Markets disappointed by 7% fall in sales, but Swedish giant turns in strong profit and margin growth as shifts to capacity projects


Published: 23 April, 2014


Ericsson put its efforts into boosting profits in its first quarter, at the expense of revenues, which went down badly with investors. The stock slumped by over 5% - the worst in six months - as the firm reported a 7% year-on-year revenue decline, to SEK 47.5bn ($7.2bn), though net profit was up 41% to SEK1.7bn ($257m).

The worst hit regions in terms of sales were North America - the bulwark of Ericsson's LTE growth in recent years, but with major roll-outs now slowing - and Japan. These declines were offset partially by improved performance in China, where Ericsson is participating in the major TD-LTE deployments of the three cellcos this year, as well as Middle East and Latin America.

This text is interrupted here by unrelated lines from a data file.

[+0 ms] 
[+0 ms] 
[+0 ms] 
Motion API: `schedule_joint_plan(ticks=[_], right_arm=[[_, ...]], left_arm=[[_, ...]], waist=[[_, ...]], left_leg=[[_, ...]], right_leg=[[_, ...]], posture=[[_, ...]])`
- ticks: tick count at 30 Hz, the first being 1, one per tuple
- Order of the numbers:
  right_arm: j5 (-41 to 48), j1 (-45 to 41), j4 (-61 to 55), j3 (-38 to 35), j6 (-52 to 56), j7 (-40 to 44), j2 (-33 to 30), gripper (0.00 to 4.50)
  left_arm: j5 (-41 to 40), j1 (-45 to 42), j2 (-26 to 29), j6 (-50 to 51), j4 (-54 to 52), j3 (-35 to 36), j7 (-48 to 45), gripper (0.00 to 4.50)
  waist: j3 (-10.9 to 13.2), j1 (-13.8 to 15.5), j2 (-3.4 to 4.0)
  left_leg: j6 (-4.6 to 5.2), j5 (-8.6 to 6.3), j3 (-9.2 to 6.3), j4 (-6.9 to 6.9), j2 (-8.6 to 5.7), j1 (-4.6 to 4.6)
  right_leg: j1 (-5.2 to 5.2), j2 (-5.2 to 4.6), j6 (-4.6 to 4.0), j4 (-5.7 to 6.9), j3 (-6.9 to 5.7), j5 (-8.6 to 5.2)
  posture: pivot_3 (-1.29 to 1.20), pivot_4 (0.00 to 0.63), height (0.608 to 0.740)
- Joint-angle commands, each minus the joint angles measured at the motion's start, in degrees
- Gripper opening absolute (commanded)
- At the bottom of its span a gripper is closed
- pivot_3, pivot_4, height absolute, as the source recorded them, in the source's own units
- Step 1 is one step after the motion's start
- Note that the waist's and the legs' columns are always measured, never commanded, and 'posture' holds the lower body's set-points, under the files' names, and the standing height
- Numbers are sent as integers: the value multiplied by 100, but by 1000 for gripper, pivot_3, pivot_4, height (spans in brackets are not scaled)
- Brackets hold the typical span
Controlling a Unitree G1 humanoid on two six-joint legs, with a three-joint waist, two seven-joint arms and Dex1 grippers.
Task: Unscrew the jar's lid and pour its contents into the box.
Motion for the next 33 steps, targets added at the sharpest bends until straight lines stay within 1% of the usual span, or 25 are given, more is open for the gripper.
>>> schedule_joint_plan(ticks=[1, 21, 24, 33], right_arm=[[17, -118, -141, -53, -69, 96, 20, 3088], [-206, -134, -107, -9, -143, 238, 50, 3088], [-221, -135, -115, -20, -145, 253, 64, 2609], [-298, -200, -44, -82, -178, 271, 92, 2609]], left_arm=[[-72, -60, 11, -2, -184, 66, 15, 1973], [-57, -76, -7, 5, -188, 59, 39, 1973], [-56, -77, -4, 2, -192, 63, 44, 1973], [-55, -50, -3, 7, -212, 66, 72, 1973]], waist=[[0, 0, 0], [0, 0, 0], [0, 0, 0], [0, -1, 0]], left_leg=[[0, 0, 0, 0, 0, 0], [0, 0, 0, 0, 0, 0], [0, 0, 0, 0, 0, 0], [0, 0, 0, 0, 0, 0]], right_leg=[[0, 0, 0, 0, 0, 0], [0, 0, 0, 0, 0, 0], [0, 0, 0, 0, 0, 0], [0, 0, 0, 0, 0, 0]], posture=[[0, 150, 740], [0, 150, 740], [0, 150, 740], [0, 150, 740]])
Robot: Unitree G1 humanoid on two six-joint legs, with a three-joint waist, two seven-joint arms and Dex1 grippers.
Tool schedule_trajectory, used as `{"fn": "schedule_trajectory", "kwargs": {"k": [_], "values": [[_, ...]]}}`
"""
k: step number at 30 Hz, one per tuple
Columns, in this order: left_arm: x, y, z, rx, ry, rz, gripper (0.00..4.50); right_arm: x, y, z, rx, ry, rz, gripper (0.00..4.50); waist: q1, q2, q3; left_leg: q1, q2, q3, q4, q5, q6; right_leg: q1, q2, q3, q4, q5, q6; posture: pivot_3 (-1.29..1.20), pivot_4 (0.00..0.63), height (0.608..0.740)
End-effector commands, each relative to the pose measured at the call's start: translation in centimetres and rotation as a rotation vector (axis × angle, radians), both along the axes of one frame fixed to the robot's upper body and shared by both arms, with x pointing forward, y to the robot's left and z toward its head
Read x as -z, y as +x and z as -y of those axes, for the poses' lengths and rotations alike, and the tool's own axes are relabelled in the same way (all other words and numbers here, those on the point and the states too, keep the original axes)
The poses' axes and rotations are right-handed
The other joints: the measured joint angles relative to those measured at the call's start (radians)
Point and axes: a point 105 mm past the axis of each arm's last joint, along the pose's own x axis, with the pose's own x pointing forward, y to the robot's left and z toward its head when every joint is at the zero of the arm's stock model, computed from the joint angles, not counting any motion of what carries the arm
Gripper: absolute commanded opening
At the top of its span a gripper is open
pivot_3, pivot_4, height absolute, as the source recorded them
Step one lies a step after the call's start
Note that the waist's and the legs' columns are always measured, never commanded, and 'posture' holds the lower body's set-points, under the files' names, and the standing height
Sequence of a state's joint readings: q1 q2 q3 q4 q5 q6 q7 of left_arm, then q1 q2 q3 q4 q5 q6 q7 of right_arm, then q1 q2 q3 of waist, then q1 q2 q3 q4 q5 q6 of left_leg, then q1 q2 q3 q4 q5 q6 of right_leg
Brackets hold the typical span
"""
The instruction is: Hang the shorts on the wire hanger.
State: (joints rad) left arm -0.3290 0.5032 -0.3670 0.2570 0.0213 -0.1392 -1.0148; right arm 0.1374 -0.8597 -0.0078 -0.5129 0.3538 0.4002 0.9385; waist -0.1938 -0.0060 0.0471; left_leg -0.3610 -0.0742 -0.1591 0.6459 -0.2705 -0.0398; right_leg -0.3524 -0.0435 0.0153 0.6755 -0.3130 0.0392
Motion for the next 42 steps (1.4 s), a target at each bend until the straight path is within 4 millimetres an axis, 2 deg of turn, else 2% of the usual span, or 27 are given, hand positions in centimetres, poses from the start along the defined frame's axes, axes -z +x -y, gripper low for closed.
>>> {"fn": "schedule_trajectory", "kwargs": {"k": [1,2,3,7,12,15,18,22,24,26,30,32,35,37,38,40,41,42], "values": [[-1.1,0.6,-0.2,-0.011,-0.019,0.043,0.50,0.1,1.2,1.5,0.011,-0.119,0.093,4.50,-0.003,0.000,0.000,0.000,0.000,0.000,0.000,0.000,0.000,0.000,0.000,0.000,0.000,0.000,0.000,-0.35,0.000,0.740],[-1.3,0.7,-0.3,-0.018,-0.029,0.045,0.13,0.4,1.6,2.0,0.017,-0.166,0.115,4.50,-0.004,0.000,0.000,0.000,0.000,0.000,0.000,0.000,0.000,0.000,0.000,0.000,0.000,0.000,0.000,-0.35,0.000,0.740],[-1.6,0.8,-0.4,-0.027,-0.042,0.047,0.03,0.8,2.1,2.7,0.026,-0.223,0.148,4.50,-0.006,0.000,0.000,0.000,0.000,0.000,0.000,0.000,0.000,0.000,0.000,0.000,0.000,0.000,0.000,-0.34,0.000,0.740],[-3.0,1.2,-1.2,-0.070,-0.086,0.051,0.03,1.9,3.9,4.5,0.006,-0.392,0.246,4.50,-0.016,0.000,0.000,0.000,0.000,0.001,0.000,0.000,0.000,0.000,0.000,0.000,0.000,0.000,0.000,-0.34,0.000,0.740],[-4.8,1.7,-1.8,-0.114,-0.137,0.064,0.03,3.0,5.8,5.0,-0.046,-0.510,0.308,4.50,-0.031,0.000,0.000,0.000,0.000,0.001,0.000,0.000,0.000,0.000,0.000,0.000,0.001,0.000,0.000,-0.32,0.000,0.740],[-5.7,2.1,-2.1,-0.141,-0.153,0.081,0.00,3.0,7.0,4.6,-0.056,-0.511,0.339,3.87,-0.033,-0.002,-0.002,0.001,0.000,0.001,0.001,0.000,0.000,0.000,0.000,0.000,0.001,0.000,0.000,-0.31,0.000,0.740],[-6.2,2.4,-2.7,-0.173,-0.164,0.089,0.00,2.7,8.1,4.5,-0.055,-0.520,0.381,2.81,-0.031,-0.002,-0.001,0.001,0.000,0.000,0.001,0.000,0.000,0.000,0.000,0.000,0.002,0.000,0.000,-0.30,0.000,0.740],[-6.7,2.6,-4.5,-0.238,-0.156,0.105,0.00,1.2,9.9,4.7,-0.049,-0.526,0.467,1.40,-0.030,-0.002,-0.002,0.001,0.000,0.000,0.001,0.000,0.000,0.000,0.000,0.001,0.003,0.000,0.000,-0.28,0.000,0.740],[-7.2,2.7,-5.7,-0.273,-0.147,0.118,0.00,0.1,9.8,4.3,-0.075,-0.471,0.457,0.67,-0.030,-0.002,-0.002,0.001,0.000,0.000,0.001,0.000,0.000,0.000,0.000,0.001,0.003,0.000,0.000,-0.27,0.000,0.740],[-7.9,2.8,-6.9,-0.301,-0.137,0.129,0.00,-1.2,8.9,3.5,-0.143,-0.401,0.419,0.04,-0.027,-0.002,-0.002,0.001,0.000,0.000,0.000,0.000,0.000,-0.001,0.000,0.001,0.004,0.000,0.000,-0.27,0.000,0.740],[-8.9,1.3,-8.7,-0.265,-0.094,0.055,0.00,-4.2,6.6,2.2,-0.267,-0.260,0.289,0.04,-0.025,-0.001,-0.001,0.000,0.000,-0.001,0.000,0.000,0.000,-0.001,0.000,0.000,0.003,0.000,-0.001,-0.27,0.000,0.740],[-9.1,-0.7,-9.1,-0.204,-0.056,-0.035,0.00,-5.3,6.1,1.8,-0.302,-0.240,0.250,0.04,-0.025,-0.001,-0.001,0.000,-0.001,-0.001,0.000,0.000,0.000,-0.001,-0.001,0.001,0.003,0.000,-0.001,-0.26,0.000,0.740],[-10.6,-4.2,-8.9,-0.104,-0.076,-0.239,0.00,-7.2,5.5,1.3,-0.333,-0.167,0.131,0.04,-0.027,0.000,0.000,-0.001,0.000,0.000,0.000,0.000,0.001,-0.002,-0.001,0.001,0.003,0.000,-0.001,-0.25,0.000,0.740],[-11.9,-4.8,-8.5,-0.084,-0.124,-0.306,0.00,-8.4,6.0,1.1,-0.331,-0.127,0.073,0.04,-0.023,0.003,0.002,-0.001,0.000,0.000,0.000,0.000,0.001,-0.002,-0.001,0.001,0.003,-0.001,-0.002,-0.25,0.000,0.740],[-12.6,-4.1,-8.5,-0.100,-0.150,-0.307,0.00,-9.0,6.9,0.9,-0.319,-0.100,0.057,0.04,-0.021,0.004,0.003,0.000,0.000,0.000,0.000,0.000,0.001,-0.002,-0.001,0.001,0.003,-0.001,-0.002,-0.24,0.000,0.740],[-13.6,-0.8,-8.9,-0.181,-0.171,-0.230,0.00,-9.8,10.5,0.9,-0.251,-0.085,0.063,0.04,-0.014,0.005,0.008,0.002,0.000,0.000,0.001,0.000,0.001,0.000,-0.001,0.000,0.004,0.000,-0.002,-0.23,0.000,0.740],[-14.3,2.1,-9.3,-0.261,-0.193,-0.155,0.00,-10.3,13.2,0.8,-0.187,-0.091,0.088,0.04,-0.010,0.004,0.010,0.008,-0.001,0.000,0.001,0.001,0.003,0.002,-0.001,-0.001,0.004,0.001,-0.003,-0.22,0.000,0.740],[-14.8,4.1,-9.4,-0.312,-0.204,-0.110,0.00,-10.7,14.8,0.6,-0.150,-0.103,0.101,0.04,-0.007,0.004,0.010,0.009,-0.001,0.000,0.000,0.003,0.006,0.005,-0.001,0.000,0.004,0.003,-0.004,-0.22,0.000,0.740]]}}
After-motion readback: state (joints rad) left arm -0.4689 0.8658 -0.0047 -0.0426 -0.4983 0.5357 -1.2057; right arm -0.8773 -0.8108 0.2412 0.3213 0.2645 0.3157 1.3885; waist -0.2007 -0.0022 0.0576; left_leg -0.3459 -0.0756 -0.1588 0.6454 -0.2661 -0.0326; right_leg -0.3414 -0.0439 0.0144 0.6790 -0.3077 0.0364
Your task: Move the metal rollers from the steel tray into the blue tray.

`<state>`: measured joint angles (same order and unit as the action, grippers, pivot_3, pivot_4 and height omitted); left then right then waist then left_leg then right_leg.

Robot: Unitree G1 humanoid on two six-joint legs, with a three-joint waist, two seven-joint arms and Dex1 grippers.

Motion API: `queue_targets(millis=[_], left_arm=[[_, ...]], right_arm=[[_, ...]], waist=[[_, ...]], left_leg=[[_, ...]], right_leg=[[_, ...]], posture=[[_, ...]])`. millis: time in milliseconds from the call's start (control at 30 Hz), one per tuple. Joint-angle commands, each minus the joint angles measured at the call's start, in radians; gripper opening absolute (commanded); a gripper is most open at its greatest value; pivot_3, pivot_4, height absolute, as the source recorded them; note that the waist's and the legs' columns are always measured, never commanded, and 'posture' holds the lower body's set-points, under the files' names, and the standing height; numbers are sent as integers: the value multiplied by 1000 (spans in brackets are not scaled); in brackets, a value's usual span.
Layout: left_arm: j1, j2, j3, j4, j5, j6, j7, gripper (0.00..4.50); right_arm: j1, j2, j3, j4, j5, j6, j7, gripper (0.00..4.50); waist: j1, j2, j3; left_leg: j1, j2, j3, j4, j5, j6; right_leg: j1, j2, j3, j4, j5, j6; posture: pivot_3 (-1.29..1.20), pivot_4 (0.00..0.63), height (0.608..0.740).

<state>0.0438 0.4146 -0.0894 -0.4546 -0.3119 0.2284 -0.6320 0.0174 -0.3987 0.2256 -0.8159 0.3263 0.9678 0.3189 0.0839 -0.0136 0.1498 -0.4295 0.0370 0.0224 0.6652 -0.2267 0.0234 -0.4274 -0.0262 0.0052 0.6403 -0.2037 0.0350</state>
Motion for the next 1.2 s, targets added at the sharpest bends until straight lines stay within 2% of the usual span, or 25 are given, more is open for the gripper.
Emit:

The decline in sales was seen in the Networks and Global Services divisions but all segments enjoyed improved operating margins. An increase in gross margins across the board - up to 36.5% of sales, from 32% a year earlier and ahead of analyst forecasts - indicated the success of Ericsson's recent attempts to shift its balance of network deployments from low margin modernization projects, which have dominated the past couple of years and squeezed the company's profits, towards higher value capacity-driven roll-outs.

Gross margin was also improved by lower restructuring charges, increased IPR revenues. Like all the big vendors, Ericsson is pursuing revenues from its large stores of patents more aggressively than in the past, when the assets have often been used mainly for cross-licensing and standards influence.

Ericsson said that some key contracts have been awarded, but their impact will mainly be felt only in the second half of the year. It added that results had been hit by political unrest in some regions, notably parts of the Middle East and Africa plus Russia and the Ukraine. The firm reported SEK5.9bn of sales from Russia/Ukraine last year though the current crisis had not yet impacted sales in Q114.

Mikko Ervasti, an analyst at Evli Bank in Helsinki, told Bloomberg: "It needs to win new sizable projects in order to support the top line. Gross margin was very solid."

"Our focus on profitability is paying off," said CEO Hans Vestberg in a statement. "The business mix in the quarter was predominantly driven by mobile broadband capacity projects."